We specify the `stratify` keyword because our data is not balanced - this allows us to retain the same ratios of the categories in the test set as in the training set

In [None]:
train_df, test_df = train_test_split(data, test_size=0.2, random_state=42, stratify=data[TARGET])

In [None]:
train_df[TARGET].value_counts()

In [None]:
test_df[TARGET].value_counts()

In [None]:
y_train = train_df[TARGET]
X_train = train_df.drop(columns=TARGET, axis=1)

y_test = test_df[TARGET]
X_test = test_df.drop(columns=TARGET, axis=1)

## 3. Apply cleaning / vectorization 
<a id='section3'></a>[back](#contents)

We make use of Simon's text cleaning / vectorizer code in a scikit-learn [`Pipeline`](https://scikit-learn.org/stable/modules/generated/sklearn.pipeline.Pipeline.html). This sequentially applies the text cleaning and vectorizing to create a sparse matrix that can be used as input. In this case we use a vocabulary of the top 1500 tokens, so we have a matrix of dimension `(1500, n_train)`, because most of the text will only contain a few tokens.

In [None]:
from pipeline import vectorizer_pipe

In [None]:
vectorizer_pipe.fit(X_train, y_train)
X_train = vectorizer_pipe.transform(X_train)

In [None]:
feature_names = vectorizer_pipe.named_steps['vectorizer'].get_feature_names()
feature_names[:10]

In [None]:
X_train.toarray()

In [None]:
X_test = vectorizer_pipe.transform(X_test)

## 4. Train Models
<a id="section4"></a>[back](#contents)

Now we've got our data sorted, we can start training models.
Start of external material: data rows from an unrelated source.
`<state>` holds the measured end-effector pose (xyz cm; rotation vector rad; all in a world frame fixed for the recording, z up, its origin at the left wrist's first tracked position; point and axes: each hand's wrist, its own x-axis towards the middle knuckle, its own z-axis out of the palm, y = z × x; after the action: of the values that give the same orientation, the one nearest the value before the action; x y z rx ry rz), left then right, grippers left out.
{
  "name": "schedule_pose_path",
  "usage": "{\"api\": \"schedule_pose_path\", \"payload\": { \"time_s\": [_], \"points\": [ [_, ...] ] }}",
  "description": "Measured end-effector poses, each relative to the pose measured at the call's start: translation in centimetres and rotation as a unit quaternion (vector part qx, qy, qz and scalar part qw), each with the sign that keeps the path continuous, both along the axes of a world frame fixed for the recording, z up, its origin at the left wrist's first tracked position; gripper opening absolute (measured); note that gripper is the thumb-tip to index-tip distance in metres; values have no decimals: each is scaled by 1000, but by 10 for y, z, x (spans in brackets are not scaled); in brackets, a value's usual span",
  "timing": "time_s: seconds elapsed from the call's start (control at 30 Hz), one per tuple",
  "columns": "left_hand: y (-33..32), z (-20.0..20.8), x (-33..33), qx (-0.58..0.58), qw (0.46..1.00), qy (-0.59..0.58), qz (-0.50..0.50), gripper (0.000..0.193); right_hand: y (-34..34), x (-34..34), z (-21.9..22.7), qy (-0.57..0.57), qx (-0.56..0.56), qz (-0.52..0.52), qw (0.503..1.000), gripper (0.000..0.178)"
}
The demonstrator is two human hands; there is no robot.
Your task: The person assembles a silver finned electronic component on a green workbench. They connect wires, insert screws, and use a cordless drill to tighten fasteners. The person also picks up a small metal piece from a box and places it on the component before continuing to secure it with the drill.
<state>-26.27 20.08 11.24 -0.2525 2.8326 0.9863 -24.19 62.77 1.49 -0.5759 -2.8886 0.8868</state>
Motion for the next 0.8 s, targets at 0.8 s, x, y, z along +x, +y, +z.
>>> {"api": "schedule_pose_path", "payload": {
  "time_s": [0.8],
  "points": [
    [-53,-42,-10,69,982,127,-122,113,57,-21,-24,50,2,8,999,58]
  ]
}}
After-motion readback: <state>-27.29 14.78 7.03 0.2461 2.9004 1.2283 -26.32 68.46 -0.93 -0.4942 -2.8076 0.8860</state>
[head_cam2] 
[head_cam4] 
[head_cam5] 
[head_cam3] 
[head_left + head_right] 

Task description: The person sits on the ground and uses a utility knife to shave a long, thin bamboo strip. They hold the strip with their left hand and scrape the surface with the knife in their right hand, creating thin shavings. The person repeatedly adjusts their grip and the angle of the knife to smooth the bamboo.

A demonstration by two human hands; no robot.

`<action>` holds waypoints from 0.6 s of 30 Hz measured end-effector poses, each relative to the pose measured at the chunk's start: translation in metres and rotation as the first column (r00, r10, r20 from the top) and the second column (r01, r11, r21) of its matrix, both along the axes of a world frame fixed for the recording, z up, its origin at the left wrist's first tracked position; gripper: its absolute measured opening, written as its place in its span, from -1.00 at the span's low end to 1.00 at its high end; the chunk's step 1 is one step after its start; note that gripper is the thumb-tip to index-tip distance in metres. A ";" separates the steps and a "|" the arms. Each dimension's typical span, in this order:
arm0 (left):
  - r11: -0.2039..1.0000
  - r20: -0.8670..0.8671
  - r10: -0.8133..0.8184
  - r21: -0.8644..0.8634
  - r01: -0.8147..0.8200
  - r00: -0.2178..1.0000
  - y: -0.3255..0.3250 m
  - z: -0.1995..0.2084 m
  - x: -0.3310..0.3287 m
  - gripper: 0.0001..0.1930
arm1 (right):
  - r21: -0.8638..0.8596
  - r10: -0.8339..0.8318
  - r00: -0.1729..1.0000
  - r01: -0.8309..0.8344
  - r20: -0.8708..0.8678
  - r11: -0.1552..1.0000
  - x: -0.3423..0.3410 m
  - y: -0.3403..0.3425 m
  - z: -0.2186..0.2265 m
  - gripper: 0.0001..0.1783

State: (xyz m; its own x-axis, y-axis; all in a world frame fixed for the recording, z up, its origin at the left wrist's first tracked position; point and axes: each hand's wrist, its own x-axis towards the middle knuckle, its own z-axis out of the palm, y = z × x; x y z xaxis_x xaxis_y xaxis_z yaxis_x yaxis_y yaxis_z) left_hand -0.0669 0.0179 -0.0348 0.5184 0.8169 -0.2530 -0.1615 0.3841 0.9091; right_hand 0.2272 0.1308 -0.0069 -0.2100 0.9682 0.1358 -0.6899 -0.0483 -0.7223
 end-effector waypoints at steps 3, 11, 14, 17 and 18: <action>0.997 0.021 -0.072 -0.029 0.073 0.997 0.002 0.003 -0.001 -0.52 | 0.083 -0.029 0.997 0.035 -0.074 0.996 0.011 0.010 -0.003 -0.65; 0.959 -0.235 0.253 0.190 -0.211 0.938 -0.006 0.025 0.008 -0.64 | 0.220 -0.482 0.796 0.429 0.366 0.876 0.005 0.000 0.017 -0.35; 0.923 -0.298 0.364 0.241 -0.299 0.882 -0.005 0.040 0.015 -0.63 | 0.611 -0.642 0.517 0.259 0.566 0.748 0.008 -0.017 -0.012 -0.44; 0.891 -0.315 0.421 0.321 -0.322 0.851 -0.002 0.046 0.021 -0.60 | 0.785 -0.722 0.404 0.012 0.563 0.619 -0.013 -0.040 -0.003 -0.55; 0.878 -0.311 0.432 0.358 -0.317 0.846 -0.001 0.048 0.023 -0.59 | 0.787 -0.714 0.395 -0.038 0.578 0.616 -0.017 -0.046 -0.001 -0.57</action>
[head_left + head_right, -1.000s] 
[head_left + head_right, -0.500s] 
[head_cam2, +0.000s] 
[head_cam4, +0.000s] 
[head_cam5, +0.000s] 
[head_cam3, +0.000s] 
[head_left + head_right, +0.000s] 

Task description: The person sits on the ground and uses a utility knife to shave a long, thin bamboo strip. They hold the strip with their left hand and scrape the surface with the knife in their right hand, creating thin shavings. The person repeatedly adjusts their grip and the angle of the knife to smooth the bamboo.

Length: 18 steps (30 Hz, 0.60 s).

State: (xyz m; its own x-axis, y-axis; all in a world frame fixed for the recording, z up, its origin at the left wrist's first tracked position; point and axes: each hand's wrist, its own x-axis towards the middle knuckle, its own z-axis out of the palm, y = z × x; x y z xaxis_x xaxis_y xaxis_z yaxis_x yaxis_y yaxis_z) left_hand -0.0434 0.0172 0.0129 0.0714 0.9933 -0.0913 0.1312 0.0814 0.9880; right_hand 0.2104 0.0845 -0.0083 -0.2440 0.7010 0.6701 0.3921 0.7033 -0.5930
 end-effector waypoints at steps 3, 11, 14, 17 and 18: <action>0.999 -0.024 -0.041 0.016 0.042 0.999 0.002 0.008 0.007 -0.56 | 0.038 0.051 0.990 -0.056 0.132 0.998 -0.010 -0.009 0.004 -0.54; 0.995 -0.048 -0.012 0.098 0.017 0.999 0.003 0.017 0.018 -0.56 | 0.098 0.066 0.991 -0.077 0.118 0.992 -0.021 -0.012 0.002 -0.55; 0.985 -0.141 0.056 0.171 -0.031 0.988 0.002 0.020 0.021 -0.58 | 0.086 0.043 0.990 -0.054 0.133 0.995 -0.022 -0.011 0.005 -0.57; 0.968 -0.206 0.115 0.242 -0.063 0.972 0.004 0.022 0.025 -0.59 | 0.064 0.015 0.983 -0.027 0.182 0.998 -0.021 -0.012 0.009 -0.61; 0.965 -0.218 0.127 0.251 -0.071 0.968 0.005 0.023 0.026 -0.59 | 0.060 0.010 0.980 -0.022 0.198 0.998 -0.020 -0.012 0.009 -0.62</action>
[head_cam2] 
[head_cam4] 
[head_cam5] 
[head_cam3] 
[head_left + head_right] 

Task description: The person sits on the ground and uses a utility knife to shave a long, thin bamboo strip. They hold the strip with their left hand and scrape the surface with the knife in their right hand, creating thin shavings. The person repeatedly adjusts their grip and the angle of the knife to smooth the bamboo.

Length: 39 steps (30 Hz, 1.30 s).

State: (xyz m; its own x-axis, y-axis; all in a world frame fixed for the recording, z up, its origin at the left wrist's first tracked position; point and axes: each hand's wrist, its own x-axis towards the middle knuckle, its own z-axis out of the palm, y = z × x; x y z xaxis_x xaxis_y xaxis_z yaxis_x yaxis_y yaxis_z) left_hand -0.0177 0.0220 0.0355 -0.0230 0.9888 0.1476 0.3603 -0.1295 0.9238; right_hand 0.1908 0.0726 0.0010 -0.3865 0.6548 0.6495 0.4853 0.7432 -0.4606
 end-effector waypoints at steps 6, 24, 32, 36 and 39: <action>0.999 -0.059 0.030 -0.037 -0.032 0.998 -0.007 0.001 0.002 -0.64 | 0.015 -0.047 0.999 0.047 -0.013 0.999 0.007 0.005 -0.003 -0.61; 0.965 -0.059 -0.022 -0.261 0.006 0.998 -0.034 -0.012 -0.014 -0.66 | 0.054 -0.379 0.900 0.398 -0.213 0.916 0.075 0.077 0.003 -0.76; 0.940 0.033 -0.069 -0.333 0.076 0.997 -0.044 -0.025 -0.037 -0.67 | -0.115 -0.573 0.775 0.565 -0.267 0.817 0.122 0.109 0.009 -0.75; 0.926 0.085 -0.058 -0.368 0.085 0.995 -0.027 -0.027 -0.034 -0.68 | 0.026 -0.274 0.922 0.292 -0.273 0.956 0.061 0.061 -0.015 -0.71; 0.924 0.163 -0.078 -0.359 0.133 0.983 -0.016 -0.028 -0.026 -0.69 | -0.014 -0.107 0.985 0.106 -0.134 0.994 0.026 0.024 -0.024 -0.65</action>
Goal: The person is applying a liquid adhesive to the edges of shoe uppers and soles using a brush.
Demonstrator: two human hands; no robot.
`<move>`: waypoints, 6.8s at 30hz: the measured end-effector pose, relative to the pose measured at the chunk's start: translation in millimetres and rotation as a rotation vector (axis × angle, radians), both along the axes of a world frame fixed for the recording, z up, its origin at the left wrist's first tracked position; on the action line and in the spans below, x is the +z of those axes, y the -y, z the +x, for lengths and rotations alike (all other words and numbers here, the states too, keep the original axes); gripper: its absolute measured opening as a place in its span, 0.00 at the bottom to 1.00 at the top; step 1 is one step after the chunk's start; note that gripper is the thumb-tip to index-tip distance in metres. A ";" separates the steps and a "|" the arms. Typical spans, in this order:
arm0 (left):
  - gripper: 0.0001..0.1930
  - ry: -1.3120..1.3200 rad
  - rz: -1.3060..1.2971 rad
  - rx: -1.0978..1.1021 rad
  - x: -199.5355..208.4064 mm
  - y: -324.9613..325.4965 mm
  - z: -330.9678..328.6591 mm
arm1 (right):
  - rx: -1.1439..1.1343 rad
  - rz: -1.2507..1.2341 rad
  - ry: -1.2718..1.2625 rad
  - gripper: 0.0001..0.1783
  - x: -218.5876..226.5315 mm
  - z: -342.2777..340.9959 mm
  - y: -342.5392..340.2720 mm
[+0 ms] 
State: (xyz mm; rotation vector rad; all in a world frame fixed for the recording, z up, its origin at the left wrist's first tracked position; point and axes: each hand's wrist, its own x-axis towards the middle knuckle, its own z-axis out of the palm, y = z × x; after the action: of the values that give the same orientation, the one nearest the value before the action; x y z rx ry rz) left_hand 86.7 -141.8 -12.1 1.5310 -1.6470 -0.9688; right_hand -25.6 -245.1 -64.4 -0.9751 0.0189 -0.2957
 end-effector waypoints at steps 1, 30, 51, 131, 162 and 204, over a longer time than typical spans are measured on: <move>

We look at some of the more commonly used machine learning algorithms. We will be making extensive use of the [scikit-learn](https://scikit-learn.org/stable/index.html) library, one of the most popular machine learning libraries for Python.

Before we get started, we need to define success criteria: here we have a multi-class classification problem, so one obvious metrics is accuracy. There are other metrics to measure performance which will be examined later.

In [None]:
from sklearn.metrics import accuracy_score

def evaluate(clf, plot=True):
    """Evaluate test set performance"""
    y_pred = clf.predict(X_test)
    accuracy = accuracy_score(y_test, y_pred)
    print(f'Model accuracy on test set = {accuracy}')
    return accuracy

    
def evaluate_train(clf):
    """Compute training set accuracy score"""
    y_pred = clf.predict(X_train)
    accuracy = accuracy_score(y_train, y_pred)
    print(f'Model accuracy on training set = {accuracy}')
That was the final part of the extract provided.